Freier Kopf

Porträt Lamya Kaddor ist Vorsitzende des Liberal-Islamischen Bunds. Sie unterrichtet Islamkunde und hat einen Koran für Kinder herausgegeben. Typische Muslima oder Rebellin?

Der Freitag: Frau Kaddor, bekommen Sie zurzeit viele Hass-Mails?

Lamya Kaddor: Ach, alle paar Tage kommt eine.

Was steht da drin?

Es gibt zwei Sorten. Entweder kommen sie von muslimischen Fundamentalisten. Die schreiben, ich sei für sie keine Muslima mehr und verwässere den ‚wahren‘ Glauben. Oder die Mails kommen von ‚besorgten‘ deutschstämmigen Mitbürgern und so genannten Islamkritikern. Die meinen, dass ich nicht in dieses Land gehöre oder eine Schläferin sei, bezahlt von saudi-arabischen Scheichs.

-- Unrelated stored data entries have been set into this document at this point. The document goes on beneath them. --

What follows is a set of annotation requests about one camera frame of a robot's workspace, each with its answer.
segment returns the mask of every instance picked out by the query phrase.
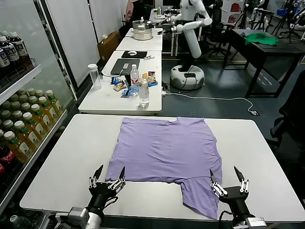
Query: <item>white robot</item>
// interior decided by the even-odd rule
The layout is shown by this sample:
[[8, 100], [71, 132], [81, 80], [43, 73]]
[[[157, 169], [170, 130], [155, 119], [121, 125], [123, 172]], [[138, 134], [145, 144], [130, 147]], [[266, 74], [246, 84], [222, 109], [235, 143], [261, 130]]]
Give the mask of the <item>white robot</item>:
[[[184, 33], [193, 58], [201, 56], [201, 50], [194, 29], [209, 26], [212, 19], [208, 15], [202, 0], [181, 0], [181, 14], [172, 16], [167, 22], [189, 21], [184, 25], [176, 25], [171, 30], [173, 33]], [[204, 16], [201, 21], [194, 21], [195, 14]], [[194, 90], [202, 87], [204, 83], [204, 72], [201, 68], [192, 65], [193, 61], [188, 61], [185, 65], [178, 65], [172, 68], [171, 85], [178, 89]]]

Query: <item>juice bottle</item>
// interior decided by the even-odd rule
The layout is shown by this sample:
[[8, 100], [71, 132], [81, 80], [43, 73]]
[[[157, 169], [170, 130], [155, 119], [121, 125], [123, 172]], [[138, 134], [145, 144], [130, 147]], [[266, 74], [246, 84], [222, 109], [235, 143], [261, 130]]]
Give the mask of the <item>juice bottle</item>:
[[29, 88], [28, 93], [29, 93], [30, 96], [33, 96], [33, 95], [35, 96], [35, 89], [34, 88]]
[[19, 120], [22, 120], [22, 112], [21, 111], [14, 111], [13, 112], [13, 117], [14, 117], [14, 120], [15, 122], [19, 121]]
[[11, 119], [11, 112], [9, 110], [5, 110], [1, 112], [2, 120]]
[[39, 102], [41, 104], [41, 109], [44, 114], [47, 114], [51, 122], [55, 124], [58, 120], [58, 115], [56, 114], [54, 108], [47, 101], [46, 97], [42, 96], [39, 98]]
[[10, 147], [9, 142], [4, 137], [4, 132], [1, 129], [0, 129], [0, 145], [5, 145], [5, 146]]
[[17, 121], [14, 124], [15, 128], [19, 131], [18, 137], [24, 139], [24, 142], [34, 152], [40, 145], [40, 141], [34, 131], [27, 129], [23, 121]]
[[33, 104], [37, 104], [38, 103], [38, 99], [36, 96], [32, 95], [29, 97], [29, 102], [33, 105]]
[[21, 103], [28, 103], [29, 102], [29, 98], [26, 94], [22, 94], [19, 98], [20, 98]]
[[18, 95], [23, 95], [23, 94], [27, 94], [24, 87], [20, 88], [18, 91], [17, 91], [17, 94]]
[[60, 117], [63, 113], [63, 107], [60, 104], [59, 99], [54, 96], [54, 93], [52, 90], [47, 90], [46, 94], [47, 94], [48, 99], [49, 99], [51, 105], [53, 106], [57, 116]]
[[32, 113], [32, 109], [31, 109], [31, 105], [29, 103], [23, 103], [21, 104], [21, 110], [26, 113], [26, 112], [31, 112]]
[[14, 111], [18, 111], [21, 109], [21, 104], [19, 101], [15, 101], [11, 103], [11, 106], [13, 108]]
[[27, 162], [28, 158], [32, 155], [26, 143], [20, 141], [12, 131], [4, 134], [5, 139], [10, 144], [10, 149], [15, 153], [18, 160], [22, 163]]
[[10, 42], [15, 46], [15, 49], [21, 59], [21, 62], [25, 64], [28, 69], [33, 69], [34, 67], [28, 54], [27, 48], [25, 47], [23, 40], [18, 37], [18, 34], [16, 32], [10, 33]]
[[4, 50], [6, 56], [8, 57], [10, 63], [14, 66], [14, 68], [18, 71], [24, 71], [23, 64], [21, 59], [18, 56], [18, 53], [14, 47], [14, 45], [6, 40], [6, 37], [0, 36], [0, 47]]
[[30, 112], [24, 113], [23, 118], [26, 121], [27, 127], [35, 131], [36, 136], [39, 138], [40, 141], [46, 137], [46, 129], [44, 129], [42, 125], [34, 119], [33, 115]]
[[9, 110], [11, 111], [11, 106], [9, 101], [4, 101], [1, 105], [2, 111]]
[[10, 97], [10, 101], [11, 101], [11, 102], [19, 101], [19, 96], [18, 96], [17, 94], [13, 94], [13, 95]]
[[49, 132], [52, 129], [52, 123], [49, 119], [49, 117], [44, 114], [38, 104], [33, 104], [31, 106], [32, 111], [35, 113], [35, 119], [37, 119], [37, 122], [42, 125], [42, 127]]

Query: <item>table leg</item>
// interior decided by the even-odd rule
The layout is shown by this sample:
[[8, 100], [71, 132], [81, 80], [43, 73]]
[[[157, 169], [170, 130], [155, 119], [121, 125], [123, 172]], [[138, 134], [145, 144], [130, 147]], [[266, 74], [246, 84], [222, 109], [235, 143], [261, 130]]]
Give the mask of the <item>table leg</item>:
[[244, 69], [246, 70], [249, 66], [249, 61], [246, 62], [246, 64], [244, 65]]
[[250, 94], [251, 94], [251, 92], [252, 92], [252, 90], [253, 90], [253, 88], [254, 88], [254, 85], [255, 85], [255, 83], [256, 83], [256, 81], [257, 81], [257, 78], [258, 78], [258, 76], [259, 76], [259, 73], [261, 72], [261, 70], [262, 70], [262, 68], [257, 68], [256, 69], [256, 72], [255, 72], [255, 74], [254, 74], [254, 77], [253, 77], [253, 79], [252, 79], [252, 81], [251, 81], [251, 83], [250, 83], [250, 86], [249, 86], [249, 89], [248, 89], [248, 91], [247, 91], [247, 93], [246, 93], [246, 98], [249, 98], [250, 97]]
[[285, 84], [287, 83], [289, 77], [291, 76], [291, 74], [293, 73], [293, 71], [295, 70], [295, 68], [297, 67], [298, 63], [299, 63], [299, 60], [300, 58], [299, 57], [296, 57], [295, 58], [295, 61], [292, 63], [292, 65], [290, 66], [289, 70], [287, 71], [287, 73], [285, 74], [280, 86], [278, 87], [276, 93], [275, 93], [275, 96], [274, 98], [277, 98], [281, 91], [283, 90]]
[[227, 53], [224, 57], [224, 63], [223, 63], [223, 69], [225, 68], [228, 58], [229, 58], [229, 54], [230, 54], [230, 49], [231, 49], [231, 44], [229, 43], [228, 49], [227, 49]]

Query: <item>black cable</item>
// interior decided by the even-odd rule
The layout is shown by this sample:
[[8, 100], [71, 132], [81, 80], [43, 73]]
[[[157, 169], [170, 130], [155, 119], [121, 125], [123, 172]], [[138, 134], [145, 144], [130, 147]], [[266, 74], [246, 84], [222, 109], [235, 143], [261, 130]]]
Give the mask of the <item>black cable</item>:
[[228, 215], [233, 215], [232, 212], [224, 210], [219, 216], [218, 229], [221, 229], [221, 219], [223, 218], [224, 213], [227, 213]]

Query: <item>white cable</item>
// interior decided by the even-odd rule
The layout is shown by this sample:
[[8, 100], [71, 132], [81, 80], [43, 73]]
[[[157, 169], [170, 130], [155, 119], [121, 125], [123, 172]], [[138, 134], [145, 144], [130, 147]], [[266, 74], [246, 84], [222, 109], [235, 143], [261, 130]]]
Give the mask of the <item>white cable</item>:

Sie haben zusammen mit muslimischen Intellektuellen, Wissenschaftlern und Unternehmern im Mai in Köln einen Verein liberaler Muslime, den Liberal-Islamischen Bund, gegründet. Dass man sich damit nicht nur Freunde macht, war abzusehen.

Ja, so lange mich aber diese beiden Seiten gleichermaßen kritisieren, muss ich auf dem richtigen Weg sein. Auch dass der Verein skeptisch beobachtet wird, ist völlig klar. Bisher gibt es in Deutschland vier große Muslimverbände – und jetzt ist da ein neuer Verein, der eine neue Generation von deutschen Muslimen vertreten will.

Warum war diese Vereins­gründung notwendig?

Die bisherigen Verbände sprechen nicht für alle Muslime in Deutschland. Aktuellen Umfragen zufolge fühlt sich nicht mal ein Drittel von ihnen vertreten. Das liegt auch daran, dass viele deutsche Muslime ein anderes Islamverständnis haben, zeitgemäßer und liberaler. In den Grundsätzen unseres Vereins steht, dass wir ein Minimum an Gläubigkeit verlangen, also dass unsere Mitglieder zum islamischen Glaubensbekenntnis stehen.

Was eint Ihre Mitglieder sonst?

Bei uns treffen sich sehr unterschiedliche Personen: Frauen mit und ohne Kopftuch, Konvertiten und Nicht-Konvertiten, Deutschstämmige und Menschen, deren Familien aus dem Maghreb, aus Bosnien oder der Türkei kommen. Aber sie alle sagen: Deutschland ist unsere Heimat.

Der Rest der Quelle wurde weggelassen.